Lexical Resources in machine readable form : Central Institute of Indian Languages, Mysore

      The lexical resources of a language contain the information like Head word, Stem alterants, Stem type, detailed grammatical information, syntactic information, all types of meanings, citation for each meaning, paradigms, derived words, cross reference for the derived words, compound words, synonyms, antonyms, idioms, encyclopeadic information, etymological information, statistical information. The lexical resource database will be useful to liguists and Computer Scientists who are working in linguistic research, machine translation, expert systems and Artificial Intelligence. It can be used for generation of learners dictionary, historical dictionary, machine readable grammatical dictionary, electronic dictionary, computational lexicon etc. Lexical Resources in five Indian Languages viz. Bengali, Hindi, Marathi, Tamil and Telugu is under advanced stage of development. Lexical Resources provide Lexical Information on the basis of concepts, more grammatical information, Syntactic and Semantic conditioning for the usage of lexical items, Synonym-set and their usages, Compound forms & Idioms. The categories for which Lexical Resources are being developed are Verb, noun, Adjective, Adverb and Function Word. The development steps are:

Collection and selection of Headwords 
Labelling of grammatical categories 
Syntactic Information 
Sense discrimination and suitable citation
Designing a structure and creating a database
Retrieval system for different purposes

        These can be used for research in the areas of Machine Translation systems during the Lexical Transfer Phase, Lexical Resource of Source Language in the analysis phase and Lexical Resource of Target Language in the synthesis phase etc.

Computer Courseware in Hindi : Banasthali Vidyapith, Banasthali

      DOEACC ‘O’ level courseware in machine readable form has been developed in Hindi.

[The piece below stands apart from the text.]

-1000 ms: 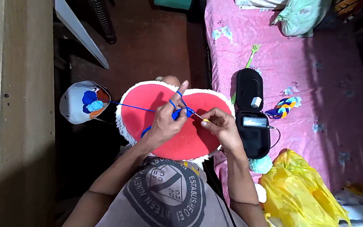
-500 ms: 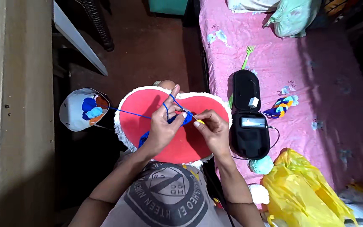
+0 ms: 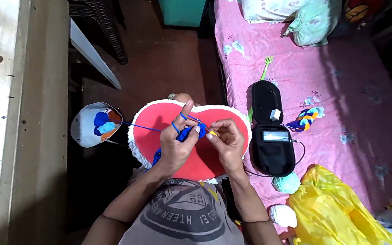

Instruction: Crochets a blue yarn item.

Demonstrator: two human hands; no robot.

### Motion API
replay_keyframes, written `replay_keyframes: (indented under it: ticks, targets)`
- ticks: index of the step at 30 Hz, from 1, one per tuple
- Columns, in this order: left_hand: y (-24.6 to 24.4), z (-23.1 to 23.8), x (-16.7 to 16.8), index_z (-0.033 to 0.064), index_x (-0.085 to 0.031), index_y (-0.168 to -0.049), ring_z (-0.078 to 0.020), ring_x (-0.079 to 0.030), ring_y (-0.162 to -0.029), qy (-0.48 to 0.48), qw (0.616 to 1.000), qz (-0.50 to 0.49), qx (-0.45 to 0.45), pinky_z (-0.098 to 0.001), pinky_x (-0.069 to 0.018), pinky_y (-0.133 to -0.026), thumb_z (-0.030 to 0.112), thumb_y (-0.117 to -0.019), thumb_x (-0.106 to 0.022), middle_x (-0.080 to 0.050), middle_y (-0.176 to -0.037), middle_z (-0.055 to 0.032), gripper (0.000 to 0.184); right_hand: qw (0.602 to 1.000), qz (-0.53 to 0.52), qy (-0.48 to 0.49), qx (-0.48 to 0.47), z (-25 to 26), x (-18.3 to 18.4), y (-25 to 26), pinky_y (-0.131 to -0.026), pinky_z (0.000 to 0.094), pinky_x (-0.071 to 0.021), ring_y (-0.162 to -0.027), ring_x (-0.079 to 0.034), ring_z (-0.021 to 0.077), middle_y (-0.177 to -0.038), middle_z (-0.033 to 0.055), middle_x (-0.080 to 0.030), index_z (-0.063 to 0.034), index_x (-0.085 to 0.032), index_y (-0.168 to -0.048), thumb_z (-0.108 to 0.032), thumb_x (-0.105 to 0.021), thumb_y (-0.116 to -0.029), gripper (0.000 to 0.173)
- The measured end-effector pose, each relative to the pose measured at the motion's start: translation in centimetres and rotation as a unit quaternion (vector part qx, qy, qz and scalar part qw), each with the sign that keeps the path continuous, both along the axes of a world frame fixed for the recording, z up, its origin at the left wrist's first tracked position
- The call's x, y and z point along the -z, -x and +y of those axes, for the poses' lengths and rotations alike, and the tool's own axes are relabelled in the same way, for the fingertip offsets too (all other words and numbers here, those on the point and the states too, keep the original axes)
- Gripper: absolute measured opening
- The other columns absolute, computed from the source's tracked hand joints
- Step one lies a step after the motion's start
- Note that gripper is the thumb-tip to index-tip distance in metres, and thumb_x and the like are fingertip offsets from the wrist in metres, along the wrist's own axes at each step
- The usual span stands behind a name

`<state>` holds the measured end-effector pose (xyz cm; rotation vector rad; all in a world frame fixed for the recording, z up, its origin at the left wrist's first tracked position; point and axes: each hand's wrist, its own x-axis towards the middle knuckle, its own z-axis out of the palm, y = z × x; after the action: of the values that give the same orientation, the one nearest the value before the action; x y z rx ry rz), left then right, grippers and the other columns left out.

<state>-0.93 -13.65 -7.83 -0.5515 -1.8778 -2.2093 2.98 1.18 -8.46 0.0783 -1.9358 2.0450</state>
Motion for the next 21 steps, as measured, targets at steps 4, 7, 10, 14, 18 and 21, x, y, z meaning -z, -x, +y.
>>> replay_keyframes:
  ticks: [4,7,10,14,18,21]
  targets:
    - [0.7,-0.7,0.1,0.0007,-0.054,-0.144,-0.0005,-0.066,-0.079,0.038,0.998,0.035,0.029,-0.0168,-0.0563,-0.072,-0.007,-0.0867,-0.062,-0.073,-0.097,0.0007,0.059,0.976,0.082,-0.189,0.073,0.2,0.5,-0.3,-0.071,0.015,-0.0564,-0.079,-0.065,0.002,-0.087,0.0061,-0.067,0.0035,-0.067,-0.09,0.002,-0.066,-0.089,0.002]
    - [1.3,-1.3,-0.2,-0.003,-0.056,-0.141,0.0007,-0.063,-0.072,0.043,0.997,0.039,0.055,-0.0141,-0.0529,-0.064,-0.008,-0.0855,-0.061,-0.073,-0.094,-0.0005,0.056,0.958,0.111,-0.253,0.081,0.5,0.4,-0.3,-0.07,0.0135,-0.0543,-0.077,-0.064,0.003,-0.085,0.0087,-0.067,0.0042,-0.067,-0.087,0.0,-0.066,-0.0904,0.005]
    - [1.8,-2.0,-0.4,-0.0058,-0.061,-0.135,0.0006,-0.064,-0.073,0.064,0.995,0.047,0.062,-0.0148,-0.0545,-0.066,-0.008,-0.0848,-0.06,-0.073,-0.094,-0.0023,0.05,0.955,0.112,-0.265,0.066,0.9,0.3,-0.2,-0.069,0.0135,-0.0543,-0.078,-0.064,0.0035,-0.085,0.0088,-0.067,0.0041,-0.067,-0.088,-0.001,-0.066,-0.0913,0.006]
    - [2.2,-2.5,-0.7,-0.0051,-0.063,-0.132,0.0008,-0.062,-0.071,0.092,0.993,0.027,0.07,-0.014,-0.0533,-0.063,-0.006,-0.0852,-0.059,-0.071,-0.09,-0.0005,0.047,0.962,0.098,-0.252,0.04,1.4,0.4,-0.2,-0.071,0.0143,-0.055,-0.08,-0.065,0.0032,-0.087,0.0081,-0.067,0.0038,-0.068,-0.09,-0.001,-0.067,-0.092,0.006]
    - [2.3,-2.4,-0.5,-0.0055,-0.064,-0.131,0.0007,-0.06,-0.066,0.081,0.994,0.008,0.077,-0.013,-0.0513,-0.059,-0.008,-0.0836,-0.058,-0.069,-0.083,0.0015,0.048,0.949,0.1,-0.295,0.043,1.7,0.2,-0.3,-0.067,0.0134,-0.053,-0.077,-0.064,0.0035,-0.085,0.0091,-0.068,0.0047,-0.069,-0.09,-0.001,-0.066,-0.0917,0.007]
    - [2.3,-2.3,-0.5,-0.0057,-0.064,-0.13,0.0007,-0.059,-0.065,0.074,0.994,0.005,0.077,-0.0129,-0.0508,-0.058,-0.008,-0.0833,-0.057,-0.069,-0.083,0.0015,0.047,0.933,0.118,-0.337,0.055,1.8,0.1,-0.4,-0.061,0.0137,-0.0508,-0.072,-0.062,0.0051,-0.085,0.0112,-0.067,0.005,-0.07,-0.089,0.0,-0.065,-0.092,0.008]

DOEACC is also financially participating in this project. Once completed, this material will be published in book form and with incremental effort, it can be published as CD-ROM and can also be made available on the web. The four modules covered in the syllabus are Information Technology, Cobol, PC Software, Programming in 'C', Business System. Manuscripts have been reviewed by the Experts and modifications based on their advise are being incorporated.